• **Exercise prompt**
Pull every line containing "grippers" from the listing below.

• **Provided data**
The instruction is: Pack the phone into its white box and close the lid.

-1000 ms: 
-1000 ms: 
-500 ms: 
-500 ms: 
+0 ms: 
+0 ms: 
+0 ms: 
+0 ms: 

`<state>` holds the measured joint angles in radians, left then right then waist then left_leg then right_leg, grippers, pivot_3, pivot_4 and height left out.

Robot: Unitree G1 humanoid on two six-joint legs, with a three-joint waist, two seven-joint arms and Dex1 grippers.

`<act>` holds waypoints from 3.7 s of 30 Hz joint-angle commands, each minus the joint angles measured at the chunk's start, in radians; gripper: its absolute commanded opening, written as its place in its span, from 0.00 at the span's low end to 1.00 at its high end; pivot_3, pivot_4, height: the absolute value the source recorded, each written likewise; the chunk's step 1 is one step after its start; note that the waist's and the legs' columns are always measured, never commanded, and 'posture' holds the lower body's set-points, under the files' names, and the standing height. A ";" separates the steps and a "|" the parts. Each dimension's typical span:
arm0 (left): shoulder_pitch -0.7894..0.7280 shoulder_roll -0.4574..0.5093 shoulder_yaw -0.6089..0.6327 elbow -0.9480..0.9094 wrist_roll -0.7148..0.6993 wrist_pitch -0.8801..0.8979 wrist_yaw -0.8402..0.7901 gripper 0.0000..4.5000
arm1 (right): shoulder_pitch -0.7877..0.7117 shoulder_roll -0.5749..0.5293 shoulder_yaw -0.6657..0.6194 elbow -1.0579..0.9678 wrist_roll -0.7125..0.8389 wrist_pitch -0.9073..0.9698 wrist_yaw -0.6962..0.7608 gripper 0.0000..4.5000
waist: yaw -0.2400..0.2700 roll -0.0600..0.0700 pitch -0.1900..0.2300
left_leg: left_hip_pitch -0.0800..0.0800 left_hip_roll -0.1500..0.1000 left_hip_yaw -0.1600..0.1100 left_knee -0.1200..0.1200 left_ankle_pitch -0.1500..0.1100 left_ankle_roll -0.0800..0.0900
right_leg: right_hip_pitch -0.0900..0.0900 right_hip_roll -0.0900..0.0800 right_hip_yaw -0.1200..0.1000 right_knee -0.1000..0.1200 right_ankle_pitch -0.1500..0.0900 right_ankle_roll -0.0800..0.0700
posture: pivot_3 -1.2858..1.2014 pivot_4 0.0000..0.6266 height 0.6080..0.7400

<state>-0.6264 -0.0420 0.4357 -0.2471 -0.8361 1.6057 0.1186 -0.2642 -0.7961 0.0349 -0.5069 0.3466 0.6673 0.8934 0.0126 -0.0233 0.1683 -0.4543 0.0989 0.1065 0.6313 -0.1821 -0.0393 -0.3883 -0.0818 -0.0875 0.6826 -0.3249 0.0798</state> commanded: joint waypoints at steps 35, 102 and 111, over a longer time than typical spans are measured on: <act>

• **Exercise output**
`<state>` holds the measured joint angles in radians, left then right then waist then left_leg then right_leg, grippers, pivot_3, pivot_4 and height left out.
Robot: Unitree G1 humanoid on two six-joint legs, with a three-joint waist, two seven-joint arms and Dex1 grippers.

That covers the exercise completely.